Avenidas Care Partners Manager Paula Wolfson accepted a 2022 Stanford Community Partnership Award on behalf of the Avenidas-Stanford Elder Care Partnership in a ceremony on March 4.



For more than four decades, Stanford faculty, staff, and students have supported and collaborated with Avenidas programming including the Avenidas Rose Kleiner Center, Avenidas Care Partners, Avenidas Chinese Community Center, Volunteer Corps, and Door to Door program.
During the pandemic, the deep foundation of the relationship between Mona Hartmann, Resource and Referral Coordinator of the Stanford WorkLife Office, and Avenidas Care Partners Manager Paula Wolfson allowed both to quickly pivot to meet the sudden and unprecedented need to care for hundreds of older adults and their caregivers with programs for frail and disabled seniors, family caregivers, monolingual Chinese, and older adults seeking social connection.

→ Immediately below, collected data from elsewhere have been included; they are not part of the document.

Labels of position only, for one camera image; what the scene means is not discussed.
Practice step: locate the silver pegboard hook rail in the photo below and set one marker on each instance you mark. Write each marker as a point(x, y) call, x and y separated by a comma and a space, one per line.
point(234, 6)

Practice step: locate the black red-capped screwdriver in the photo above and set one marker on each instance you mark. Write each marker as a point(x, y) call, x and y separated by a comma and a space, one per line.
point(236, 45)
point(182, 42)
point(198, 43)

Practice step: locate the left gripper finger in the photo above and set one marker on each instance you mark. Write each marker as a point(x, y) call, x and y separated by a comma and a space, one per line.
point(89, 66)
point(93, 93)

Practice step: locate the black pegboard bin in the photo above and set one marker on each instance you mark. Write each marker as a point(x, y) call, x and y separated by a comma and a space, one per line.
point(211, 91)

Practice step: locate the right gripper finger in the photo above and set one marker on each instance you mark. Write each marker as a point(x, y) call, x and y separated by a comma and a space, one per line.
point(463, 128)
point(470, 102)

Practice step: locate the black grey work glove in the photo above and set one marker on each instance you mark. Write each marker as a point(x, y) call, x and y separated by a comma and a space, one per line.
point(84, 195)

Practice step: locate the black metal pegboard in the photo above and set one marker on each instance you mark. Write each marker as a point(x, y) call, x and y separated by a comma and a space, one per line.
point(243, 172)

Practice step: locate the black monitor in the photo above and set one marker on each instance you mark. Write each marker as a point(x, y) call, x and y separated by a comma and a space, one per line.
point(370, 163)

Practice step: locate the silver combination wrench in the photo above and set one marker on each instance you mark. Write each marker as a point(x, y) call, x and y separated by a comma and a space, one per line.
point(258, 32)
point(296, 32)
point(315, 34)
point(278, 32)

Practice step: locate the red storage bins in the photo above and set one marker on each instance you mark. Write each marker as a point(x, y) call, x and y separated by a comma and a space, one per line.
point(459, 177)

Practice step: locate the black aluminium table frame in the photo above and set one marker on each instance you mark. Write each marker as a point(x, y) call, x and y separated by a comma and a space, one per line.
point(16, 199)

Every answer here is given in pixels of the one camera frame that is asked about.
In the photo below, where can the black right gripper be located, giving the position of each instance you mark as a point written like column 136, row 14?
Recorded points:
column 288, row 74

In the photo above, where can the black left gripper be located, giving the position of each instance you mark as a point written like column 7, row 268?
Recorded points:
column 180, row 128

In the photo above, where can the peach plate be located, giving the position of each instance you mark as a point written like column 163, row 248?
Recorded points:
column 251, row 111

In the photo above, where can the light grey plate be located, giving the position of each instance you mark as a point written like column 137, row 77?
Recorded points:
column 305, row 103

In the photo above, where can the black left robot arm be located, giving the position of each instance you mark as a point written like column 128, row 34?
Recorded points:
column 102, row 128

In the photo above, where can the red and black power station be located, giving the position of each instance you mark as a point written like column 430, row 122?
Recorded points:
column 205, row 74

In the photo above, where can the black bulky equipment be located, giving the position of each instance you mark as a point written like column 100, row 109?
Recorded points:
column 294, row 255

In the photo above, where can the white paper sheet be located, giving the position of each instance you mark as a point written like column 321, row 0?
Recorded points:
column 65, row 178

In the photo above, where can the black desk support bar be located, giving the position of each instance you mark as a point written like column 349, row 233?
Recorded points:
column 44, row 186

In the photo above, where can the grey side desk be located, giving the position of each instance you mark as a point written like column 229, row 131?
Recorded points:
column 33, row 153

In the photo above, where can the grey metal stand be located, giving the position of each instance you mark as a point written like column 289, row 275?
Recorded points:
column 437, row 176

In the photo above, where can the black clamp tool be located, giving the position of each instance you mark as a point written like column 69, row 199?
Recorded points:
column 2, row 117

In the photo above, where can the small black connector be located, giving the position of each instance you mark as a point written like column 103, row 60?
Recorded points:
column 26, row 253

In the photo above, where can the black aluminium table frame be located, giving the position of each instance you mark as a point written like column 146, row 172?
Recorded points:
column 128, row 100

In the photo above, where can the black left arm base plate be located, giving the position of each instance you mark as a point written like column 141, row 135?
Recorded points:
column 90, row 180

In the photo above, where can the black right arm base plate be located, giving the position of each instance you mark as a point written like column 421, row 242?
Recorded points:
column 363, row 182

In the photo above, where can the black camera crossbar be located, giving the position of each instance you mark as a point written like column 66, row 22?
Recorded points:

Avenidas and the Stanford WorkLife Office supported family caregivers through phone consultation and online resources, including guidance and advice for Stanford employees, retirees, and students. Campus caregiver groups provided support and built community among neighbors.
Another pivot happened when Avenidas joined Stanford in a collaboration they had with PAMF called “Operation PPE,” designed by geriatricians to get vital equipment to local care facilities and agencies who otherwise had no access.
Paula brought in Avenidas employees Jyllian Halliburton, who oversees two Avenidas programs—Volunteers and Transportation—and Margaret Bennett, Avenidas driver, to handle the warehousing, inventory and distribution of over 100,000 units of PPE.

On a related note, Paula has kept in touch with several Stanford students who served as Avenidas Fellows, and they told her the perspective their experiences gave them.
“When I was a Fellow at Avenidas, I studied senior nutrition and interviewed many family caregivers for my pre-med course on Population Studies. Now that I am in my second year of medical school, I have researched and initiated a project on the health of family caregivers.”
Akua Nyarko-Odoom, Stanford Pre-Med Graduate, Second Year Medical Intern, University of Virginia School of Medicine
“My generation is immersed in a first world where everything is digitized, yet my experiences being a caregiver in the homes of clients have taught me that empathy, trust and companionship cannot be enabled with lines of software code or telemedicine. We need new options, and to rethink ways of engaging multigenerational support, empower and pay family caregivers, and create new models of care for healthy aging in place.”
Nicholas Berhardt-Lanier, Stanford Longevity Fellow, Working Caregiver

“Joining the Avenidas Care Partners support group for several sessions helped me become aware of how challenging it is to care for your loved ones as they become frail. It helped me plan ahead. My parents are young, but I was able to assess financial, insurance, and legal options so that when the time comes to care for them, I’m fully prepared.”
Ezequiel Halac, Stanford Graduate School of Business, Senior Director, Virtual Care, Rightway, NYC.